What you need to do: Return each line of the data below that contains the string "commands".

Task inputs:

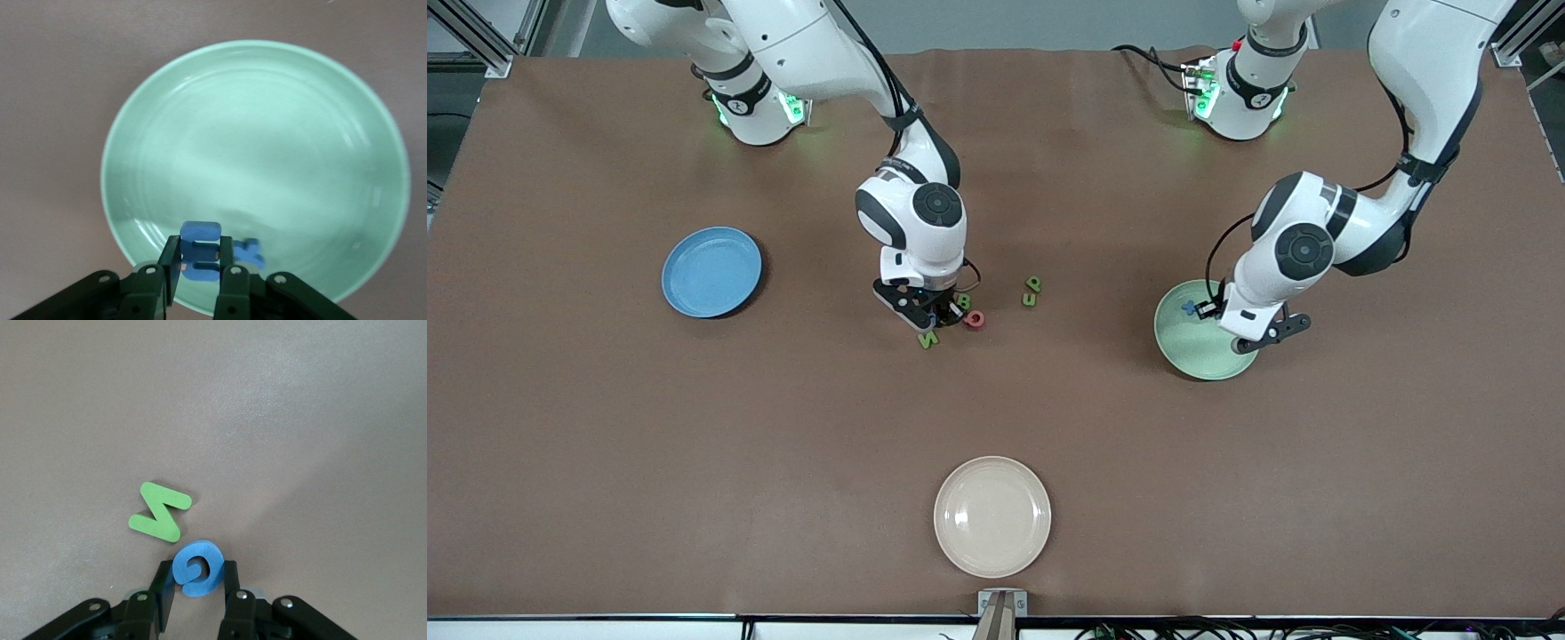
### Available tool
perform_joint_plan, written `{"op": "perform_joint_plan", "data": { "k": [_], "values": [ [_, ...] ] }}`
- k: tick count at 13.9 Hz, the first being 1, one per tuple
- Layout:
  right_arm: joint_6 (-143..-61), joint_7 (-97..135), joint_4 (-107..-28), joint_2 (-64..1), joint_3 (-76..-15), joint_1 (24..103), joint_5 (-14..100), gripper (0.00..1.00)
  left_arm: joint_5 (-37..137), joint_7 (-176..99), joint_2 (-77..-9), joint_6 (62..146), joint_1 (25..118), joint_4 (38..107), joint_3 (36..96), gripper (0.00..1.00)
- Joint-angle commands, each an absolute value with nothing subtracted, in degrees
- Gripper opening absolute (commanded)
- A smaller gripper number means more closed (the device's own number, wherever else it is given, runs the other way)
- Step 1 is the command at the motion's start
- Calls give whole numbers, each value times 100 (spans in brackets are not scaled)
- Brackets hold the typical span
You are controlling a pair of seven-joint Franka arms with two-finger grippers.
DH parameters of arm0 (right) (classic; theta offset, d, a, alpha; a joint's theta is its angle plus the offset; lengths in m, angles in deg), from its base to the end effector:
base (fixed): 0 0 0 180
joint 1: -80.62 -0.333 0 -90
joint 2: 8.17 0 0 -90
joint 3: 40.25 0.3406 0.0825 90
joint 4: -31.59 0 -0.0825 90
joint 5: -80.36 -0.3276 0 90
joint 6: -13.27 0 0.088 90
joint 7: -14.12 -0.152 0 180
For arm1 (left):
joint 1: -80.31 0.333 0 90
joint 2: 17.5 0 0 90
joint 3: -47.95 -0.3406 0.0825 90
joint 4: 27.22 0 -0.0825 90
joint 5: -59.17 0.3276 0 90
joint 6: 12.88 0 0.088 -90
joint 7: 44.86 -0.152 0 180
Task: Sort uppercase to blue plate, lowercase to green plate
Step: 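Release the E on the green plate while the right gripper drops the G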
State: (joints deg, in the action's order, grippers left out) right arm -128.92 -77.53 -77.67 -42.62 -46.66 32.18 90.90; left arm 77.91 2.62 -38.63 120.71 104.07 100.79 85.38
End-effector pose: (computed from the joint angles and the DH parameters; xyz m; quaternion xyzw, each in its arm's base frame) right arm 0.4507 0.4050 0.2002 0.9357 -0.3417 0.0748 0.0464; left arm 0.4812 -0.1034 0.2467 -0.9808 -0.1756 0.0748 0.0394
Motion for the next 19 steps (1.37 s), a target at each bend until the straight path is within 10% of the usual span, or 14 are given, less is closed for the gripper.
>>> {"op": "perform_joint_plan", "data": {
  "k": [1, 8, 11, 15, 19],
  "values": [
    [-12753, -7834, -7748, -4350, -4720, 3175, 9240, 2, 7842, 76, -3701, 12150, 10518, 10260, 8636, 4],
    [-11086, -6431, -7818, -3762, -4729, 3447, 9232, 1, 8220, 49, -3877, 12432, 10623, 10251, 8627, 10],
    [-10855, -5517, -8441, -3130, -4729, 3772, 9232, 1, 8264, -29, -3886, 12432, 10632, 10225, 8636, 64],
    [-10250, -4225, -9005, -2347, -4729, 4500, 9240, 0, 8264, -21, -3877, 12432, 10571, 10120, 8863, 99],
    [-9458, -2644, -9040, -1951, -4746, 5343, 9240, 1, 8264, 14, -3921, 12423, 10002, 9734, 9093, 100]
  ]
}}
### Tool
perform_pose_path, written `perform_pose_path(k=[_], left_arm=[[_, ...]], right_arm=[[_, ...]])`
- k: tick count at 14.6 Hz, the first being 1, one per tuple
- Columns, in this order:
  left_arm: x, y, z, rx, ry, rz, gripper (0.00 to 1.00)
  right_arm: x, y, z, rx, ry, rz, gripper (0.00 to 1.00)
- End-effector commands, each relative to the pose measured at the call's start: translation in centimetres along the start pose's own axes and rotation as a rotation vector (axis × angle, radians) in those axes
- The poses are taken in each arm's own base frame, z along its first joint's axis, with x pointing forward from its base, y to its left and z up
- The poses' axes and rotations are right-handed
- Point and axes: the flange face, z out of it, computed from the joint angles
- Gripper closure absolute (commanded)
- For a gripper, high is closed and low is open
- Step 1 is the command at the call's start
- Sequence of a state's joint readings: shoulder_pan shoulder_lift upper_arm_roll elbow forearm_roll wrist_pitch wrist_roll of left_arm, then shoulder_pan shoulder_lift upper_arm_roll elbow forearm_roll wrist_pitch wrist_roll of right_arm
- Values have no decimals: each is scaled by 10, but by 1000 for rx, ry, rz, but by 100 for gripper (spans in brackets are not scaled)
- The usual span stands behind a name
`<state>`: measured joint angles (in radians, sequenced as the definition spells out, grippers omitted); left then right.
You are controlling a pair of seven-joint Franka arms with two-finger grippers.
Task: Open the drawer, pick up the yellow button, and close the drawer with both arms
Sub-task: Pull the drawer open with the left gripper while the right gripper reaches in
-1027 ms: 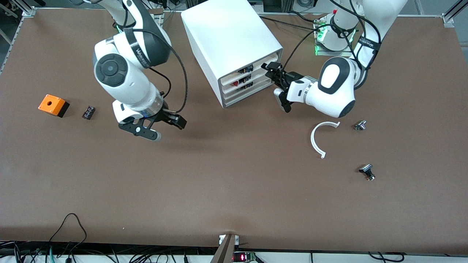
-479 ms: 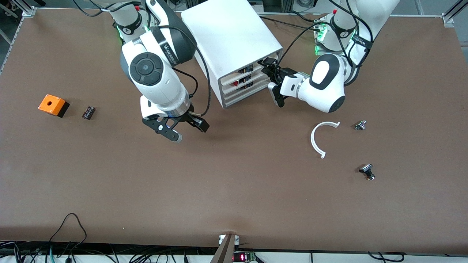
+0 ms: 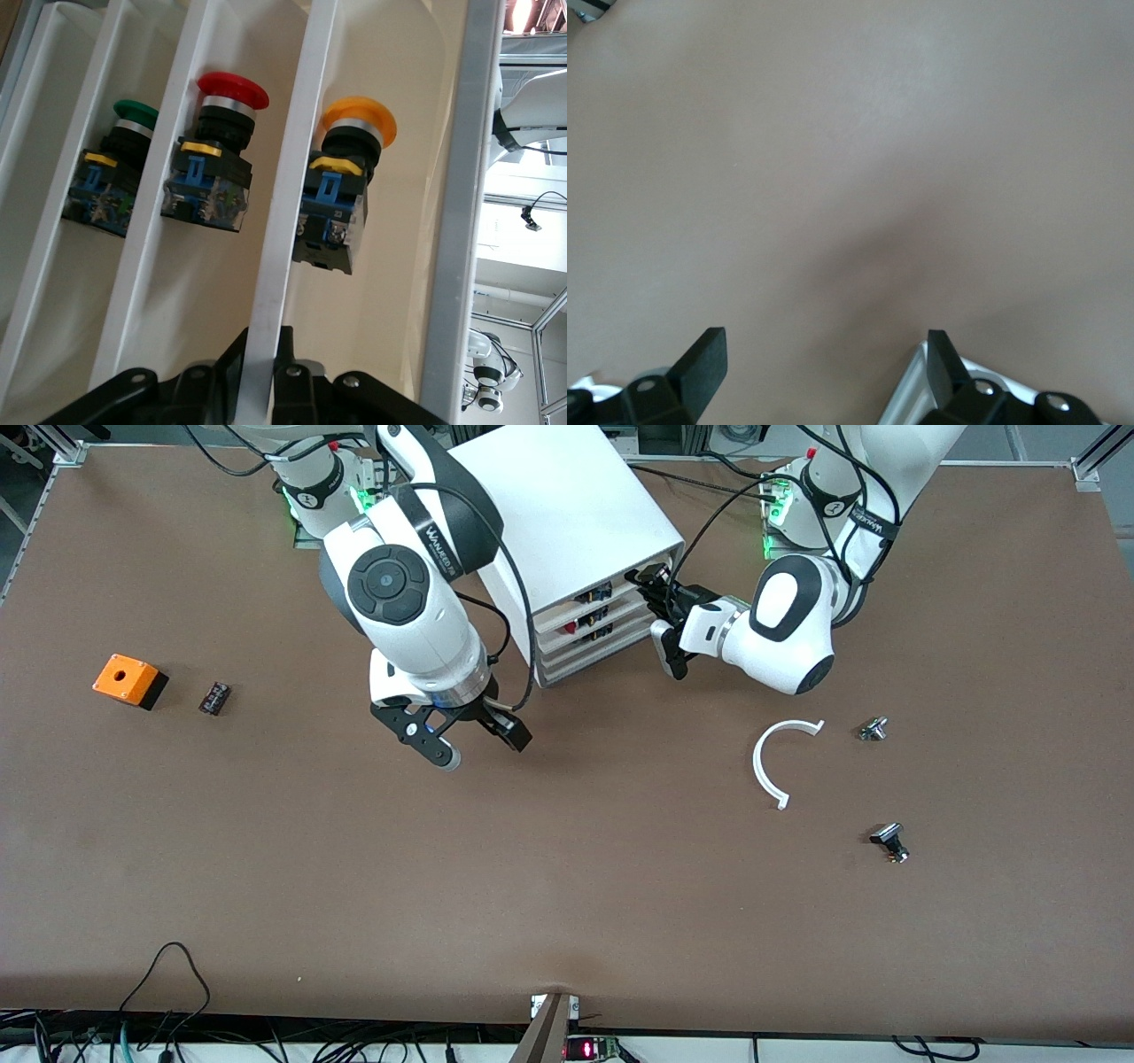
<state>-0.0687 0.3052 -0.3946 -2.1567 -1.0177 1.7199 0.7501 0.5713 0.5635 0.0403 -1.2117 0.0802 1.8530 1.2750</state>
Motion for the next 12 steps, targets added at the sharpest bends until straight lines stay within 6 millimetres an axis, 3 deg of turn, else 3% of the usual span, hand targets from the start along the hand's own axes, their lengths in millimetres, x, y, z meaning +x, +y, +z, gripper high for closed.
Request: perform_pose_path(k=[1,2,5,7,10,12], left_arm=[[11,0,-22,20,46,14,100],[16,-3,-34,20,62,16,100],[36,-42,-66,27,67,20,100],[55,-53,-82,43,73,43,100],[64,-65,-108,46,113,49,100],[64,-70,-125,69,131,48,100]], right_arm=[[-5,-12,-17,35,-34,65,0],[-6,-13,-22,43,-35,83,0],[-23,-20,-36,74,-45,129,0],[-32,-24,-43,91,-52,152,0],[-57,-35,-47,120,-59,202,0],[-86,-44,-43,129,-68,246,0]])
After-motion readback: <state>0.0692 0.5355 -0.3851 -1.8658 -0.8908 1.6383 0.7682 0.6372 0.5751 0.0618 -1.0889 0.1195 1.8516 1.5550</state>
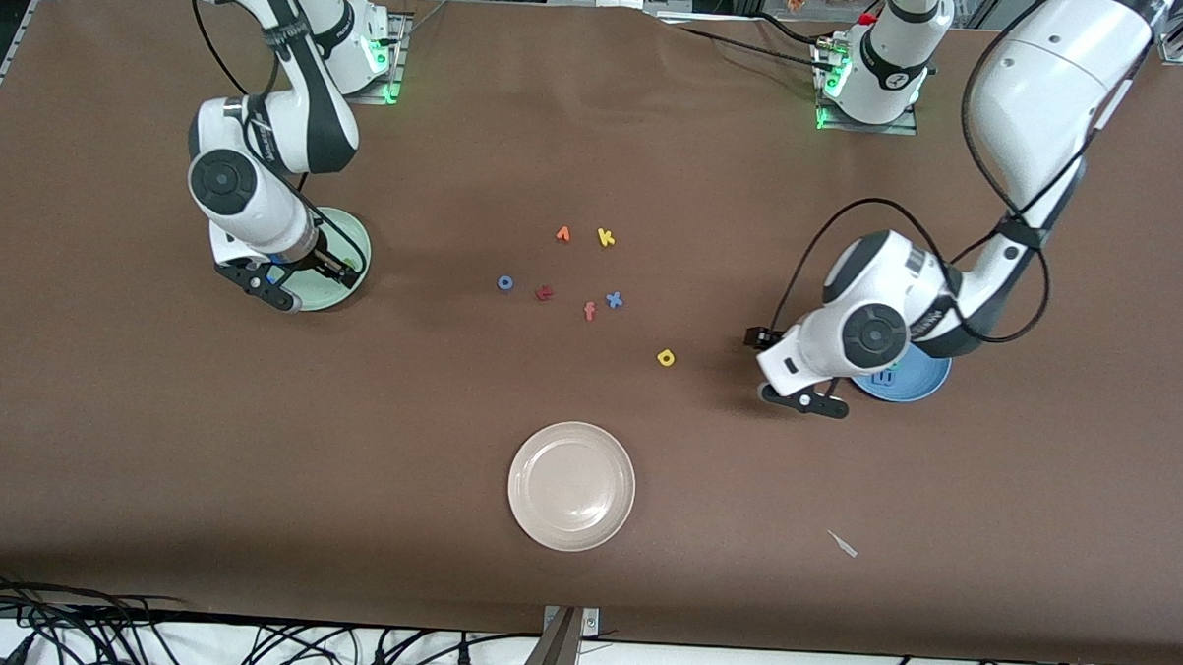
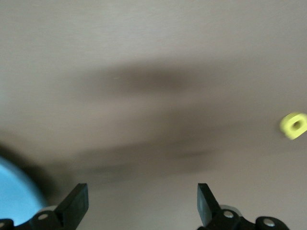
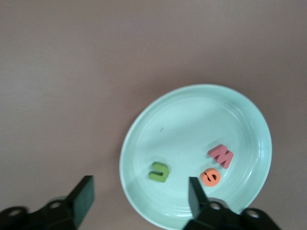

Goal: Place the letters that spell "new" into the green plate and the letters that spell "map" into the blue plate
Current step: 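Reach the left gripper to the yellow a while the right gripper withdraws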

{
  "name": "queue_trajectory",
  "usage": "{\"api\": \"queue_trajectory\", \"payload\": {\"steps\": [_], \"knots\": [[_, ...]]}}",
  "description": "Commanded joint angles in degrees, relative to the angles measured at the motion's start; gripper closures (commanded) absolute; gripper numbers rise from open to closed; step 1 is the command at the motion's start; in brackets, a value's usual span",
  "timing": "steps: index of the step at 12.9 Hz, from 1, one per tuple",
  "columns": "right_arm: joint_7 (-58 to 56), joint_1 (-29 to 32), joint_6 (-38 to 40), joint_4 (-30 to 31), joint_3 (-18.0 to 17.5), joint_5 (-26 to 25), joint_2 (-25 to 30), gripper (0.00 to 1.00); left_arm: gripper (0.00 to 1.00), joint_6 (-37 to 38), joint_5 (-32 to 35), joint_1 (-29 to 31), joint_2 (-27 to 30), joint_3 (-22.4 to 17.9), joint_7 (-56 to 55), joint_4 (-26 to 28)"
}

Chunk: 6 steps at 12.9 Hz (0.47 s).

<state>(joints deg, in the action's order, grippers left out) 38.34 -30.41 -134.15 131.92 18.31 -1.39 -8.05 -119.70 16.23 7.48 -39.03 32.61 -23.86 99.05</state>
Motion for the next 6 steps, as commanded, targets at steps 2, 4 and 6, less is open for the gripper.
{"api": "queue_trajectory", "payload": {"steps": [2,4,6], "knots": [[-14.3,-0.3,9.5,-9.4,5.0,0.8,5.5,0.00,0.00,-3.6,-1.1,-4.4,-2.2,-0.5,-10.0,-1.8],[-25.2,-0.2,26.5,-21.1,6.8,0.8,5.2,0.00,0.00,-3.8,-0.7,-8.3,-4.5,-0.8,-15.8,-4.8],[-31.3,-0.1,40.2,-29.1,9.2,0.9,5.0,0.00,0.00,-3.8,-0.3,-12.4,-6.8,-2.9,-20.9,-8.2]]}}
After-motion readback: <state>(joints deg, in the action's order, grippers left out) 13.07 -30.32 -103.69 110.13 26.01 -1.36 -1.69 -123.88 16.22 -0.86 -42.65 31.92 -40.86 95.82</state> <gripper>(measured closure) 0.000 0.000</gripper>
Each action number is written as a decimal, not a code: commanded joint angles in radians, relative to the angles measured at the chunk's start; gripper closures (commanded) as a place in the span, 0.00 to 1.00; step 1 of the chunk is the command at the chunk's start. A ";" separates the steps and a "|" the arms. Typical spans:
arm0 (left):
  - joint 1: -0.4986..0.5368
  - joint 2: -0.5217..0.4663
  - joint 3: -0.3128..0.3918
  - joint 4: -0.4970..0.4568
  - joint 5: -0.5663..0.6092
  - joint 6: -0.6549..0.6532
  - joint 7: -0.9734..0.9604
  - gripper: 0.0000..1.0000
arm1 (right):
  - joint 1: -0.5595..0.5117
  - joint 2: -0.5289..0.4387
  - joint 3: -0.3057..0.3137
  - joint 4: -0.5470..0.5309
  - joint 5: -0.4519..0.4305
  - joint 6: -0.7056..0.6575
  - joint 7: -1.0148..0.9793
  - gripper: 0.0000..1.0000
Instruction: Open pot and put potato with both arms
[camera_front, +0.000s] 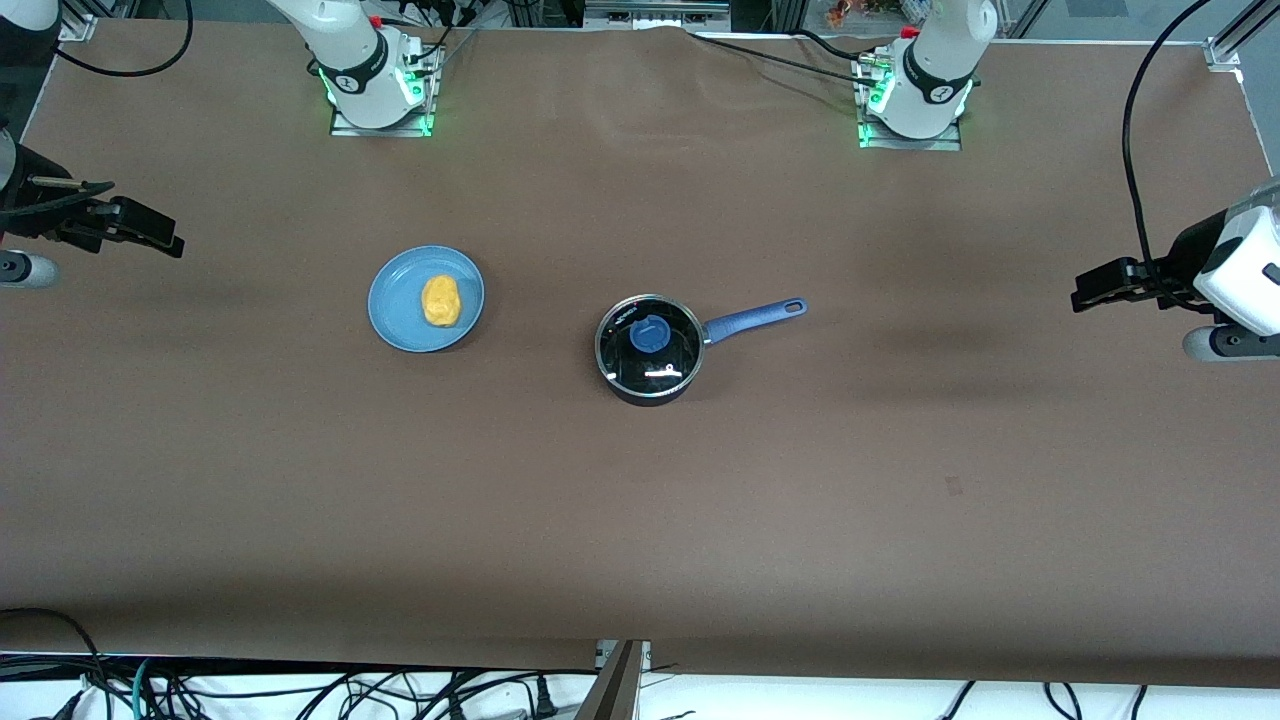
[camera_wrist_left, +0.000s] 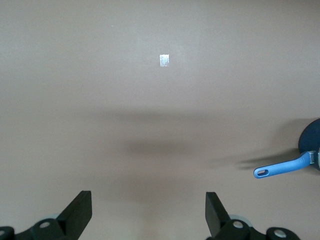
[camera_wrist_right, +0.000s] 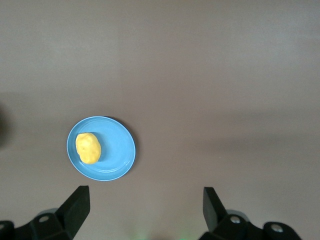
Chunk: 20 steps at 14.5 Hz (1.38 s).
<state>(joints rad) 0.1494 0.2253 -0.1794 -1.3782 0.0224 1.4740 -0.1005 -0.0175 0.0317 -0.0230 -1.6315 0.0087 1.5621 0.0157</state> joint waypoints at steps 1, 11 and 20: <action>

Reply:
- Joint-angle commands, each an absolute value with nothing subtracted, in degrees
- End-effector commands, each relative to the pose measured at the call's start: translation in centimetres along the start pose's own axes and rotation as a rotation vector (axis × angle, radians) in those axes

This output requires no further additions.